Senate debates

Wednesday, 28 March 2007

Airports Amendment Bill 2006

In Committee

11:33 am

Photo of Christine MilneChristine Milne (Tasmania, Australian Greens) Share this | Hansard source

‘Efficiently’ is the word the Minister for Justice and Customs uses, and I noticed in the paper that the Sydney Airport Corporation chairman, Max Moore-Wilton, has said that the regulatory confusion associated with local and state government participation would paralyse the process and create uncertainty. Alternatively, it might actually lead to a better decision. I disagree with the view that every time a developer wants something expedited quickly any social, environmental or economic impacts become ‘red tape’, ‘green tape’, ‘paralysing processes’ and so on. The courts are there for a purpose. They are there to sort out what is just and unjust. People have rights of appeal, and so should they have.
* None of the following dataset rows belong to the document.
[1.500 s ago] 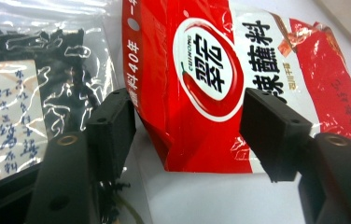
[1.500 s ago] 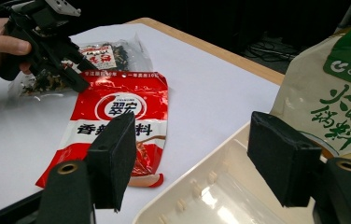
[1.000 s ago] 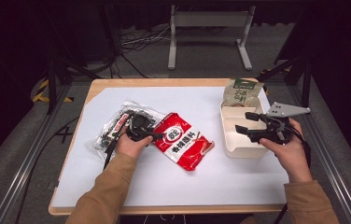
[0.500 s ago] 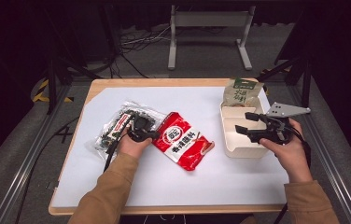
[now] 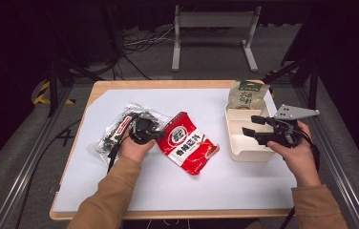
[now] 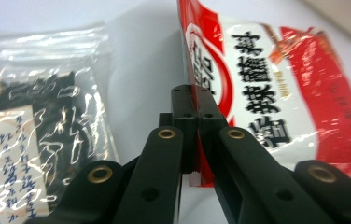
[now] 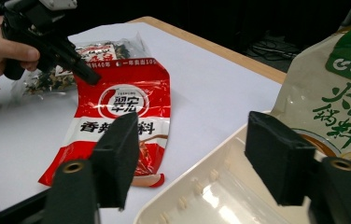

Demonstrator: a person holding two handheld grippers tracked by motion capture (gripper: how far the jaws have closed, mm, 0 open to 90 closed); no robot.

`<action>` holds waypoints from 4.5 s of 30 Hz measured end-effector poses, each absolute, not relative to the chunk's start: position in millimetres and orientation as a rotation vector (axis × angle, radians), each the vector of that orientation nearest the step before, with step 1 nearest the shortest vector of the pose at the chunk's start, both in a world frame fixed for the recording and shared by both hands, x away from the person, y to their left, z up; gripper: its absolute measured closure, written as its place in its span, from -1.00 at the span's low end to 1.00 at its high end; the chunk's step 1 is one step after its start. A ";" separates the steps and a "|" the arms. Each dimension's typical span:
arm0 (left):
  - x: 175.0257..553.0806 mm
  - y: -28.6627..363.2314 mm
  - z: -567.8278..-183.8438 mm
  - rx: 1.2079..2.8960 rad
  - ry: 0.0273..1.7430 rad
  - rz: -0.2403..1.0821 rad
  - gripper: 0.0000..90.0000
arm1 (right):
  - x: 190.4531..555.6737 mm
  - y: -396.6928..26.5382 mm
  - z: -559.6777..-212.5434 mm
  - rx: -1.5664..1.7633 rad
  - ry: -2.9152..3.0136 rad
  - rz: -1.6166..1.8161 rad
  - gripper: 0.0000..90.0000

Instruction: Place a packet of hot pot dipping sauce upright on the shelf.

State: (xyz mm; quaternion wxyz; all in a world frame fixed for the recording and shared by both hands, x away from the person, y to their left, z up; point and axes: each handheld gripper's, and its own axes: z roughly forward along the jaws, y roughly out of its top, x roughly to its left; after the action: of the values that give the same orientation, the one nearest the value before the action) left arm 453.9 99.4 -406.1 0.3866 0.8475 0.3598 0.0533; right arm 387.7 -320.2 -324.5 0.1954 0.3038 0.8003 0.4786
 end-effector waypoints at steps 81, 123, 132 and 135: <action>334.0 65.1 -254.4 2.158 0.148 0.309 1.00 | 359.3 -241.6 -345.0 0.315 2.628 1.281 0.28; 335.0 99.0 -264.9 1.965 0.342 0.302 -0.09 | 350.7 -257.2 -312.3 0.347 2.644 1.360 0.95; 334.6 117.9 -277.6 1.895 0.394 0.300 -0.16 | 357.4 -272.8 -295.1 0.401 2.591 1.391 0.95; 335.0 121.3 -280.8 1.891 0.402 0.301 -0.18 | 359.3 -275.7 -291.8 0.408 2.581 1.391 0.95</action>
State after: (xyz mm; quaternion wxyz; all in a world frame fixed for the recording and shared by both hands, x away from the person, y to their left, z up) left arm 335.0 121.3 -280.8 0.5585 0.8016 0.1706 0.1278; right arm 359.3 -275.7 -291.8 0.0904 0.1373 0.8684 0.4679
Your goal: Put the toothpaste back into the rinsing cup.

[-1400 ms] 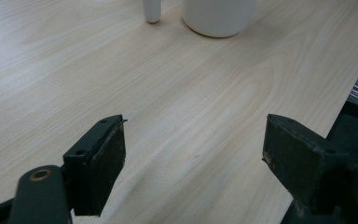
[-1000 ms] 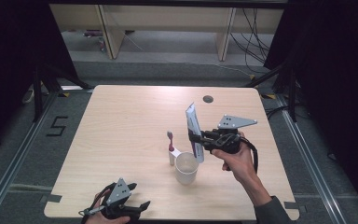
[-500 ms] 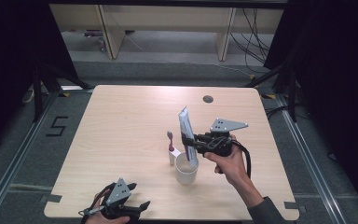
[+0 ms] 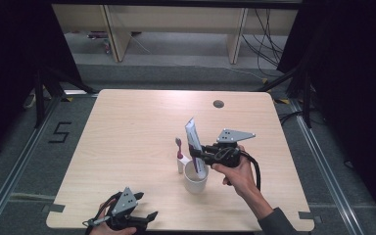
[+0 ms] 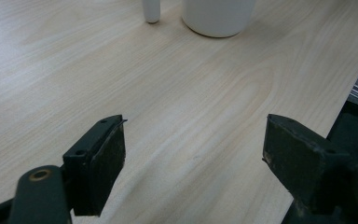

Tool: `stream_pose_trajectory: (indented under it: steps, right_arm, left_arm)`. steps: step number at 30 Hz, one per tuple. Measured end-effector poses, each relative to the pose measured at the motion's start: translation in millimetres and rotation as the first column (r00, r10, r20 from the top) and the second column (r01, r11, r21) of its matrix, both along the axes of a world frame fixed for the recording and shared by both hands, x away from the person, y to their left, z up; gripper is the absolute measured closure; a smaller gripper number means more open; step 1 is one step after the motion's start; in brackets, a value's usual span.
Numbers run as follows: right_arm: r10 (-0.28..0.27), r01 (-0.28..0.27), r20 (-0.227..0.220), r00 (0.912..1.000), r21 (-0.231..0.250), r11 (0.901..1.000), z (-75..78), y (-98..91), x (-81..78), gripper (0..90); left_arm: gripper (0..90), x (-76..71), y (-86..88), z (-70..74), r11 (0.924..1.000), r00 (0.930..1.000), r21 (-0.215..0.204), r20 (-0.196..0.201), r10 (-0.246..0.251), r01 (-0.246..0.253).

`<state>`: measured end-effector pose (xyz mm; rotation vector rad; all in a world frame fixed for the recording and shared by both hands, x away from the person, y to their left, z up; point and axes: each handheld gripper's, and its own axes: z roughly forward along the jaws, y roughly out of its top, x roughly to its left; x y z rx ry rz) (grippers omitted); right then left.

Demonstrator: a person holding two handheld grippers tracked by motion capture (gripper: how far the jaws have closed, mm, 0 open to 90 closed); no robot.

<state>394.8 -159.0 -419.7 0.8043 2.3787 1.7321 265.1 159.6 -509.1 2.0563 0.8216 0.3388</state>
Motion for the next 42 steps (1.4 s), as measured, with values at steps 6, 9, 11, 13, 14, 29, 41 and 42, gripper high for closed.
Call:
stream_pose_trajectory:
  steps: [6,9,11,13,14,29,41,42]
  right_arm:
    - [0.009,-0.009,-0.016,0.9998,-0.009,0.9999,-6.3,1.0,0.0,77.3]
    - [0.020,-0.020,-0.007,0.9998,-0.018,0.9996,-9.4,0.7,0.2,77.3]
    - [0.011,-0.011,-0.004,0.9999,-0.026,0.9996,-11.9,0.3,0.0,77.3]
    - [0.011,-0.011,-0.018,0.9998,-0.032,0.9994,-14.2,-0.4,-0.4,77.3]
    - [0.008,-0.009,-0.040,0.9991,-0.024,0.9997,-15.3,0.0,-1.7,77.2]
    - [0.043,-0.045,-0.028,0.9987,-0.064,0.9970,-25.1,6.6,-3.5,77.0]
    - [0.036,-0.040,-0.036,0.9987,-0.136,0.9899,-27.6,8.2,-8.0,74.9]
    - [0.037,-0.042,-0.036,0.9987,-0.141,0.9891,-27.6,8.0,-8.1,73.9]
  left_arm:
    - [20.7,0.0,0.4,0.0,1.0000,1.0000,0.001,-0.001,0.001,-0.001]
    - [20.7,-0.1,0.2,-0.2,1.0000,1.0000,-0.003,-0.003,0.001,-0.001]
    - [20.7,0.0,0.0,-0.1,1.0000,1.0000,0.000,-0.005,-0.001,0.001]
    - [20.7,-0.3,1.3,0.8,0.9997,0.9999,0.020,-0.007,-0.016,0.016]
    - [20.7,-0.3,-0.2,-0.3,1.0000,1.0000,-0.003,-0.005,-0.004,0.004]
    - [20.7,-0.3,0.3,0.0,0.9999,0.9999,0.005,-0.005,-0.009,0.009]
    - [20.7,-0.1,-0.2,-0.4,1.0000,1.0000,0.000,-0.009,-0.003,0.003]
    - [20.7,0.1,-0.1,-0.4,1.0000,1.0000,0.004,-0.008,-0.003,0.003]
This situation has been a windfall. At the time this Commonwealth land was made available for airports, the intention was that the land would provide buffer zones and provide for future planning in relation to aviation development. People were planning ahead for large areas of land for aviation development. The decision to see these areas as a commercial windfall, cut them off from aviation development, turn them into shopping malls, factory outlets, golf courses or brickworks—whatever the Commonwealth deems appropriate or a developer comes up with—and evade the local planning laws is a slap in the face for local communities, local governments and state governments. And there will be additional costs, especially because the minister currently does not have to take into account whether or not these developments are consistent with surrounding areas, the full impact of the developments on metropolitan centres around them or the full impact on infrastructure services—for example, of water and infrastructure services like roads and transport.

I am strongly of the view that the state premiers were right when they wrote to the Prime Minister and asked that control of non-aviation developments on airport land be restored to local and state planning laws. I note that the federal Labor Party is not supporting this contention—at least that is my understanding from what has been said here today—so perhaps the Minister for Local Government, Territories and Roads, the Hon. Jim Lloyd, was right in arguing that if there were a change of government Labor would not be interested in giving back planning control to the states. I will be interested to see what the position of federal Labor is. I presume it is supporting the government in this and therefore not supporting these amendments.

It is a very poor planning process when the federal minister now does not have to engage a town planner to look at these other matters and the government does not require the release of social, environmental and economic impacts, and the communities that live around these areas will suffer accordingly. While I recognise that there will probably not be support for these amendments, either from the government or from the opposition, I think it is an indictment of proper process that this windfall arrangement has been taken out of the hands of the people who have to live with and suffer the consequences and the retail outlets. As I said before, I think Hobart is going to be very much worse off if this development proceeds. If and when it does, the people who are sitting here today supporting this legislation and refusing to support these amendments will have to take some responsibility for that.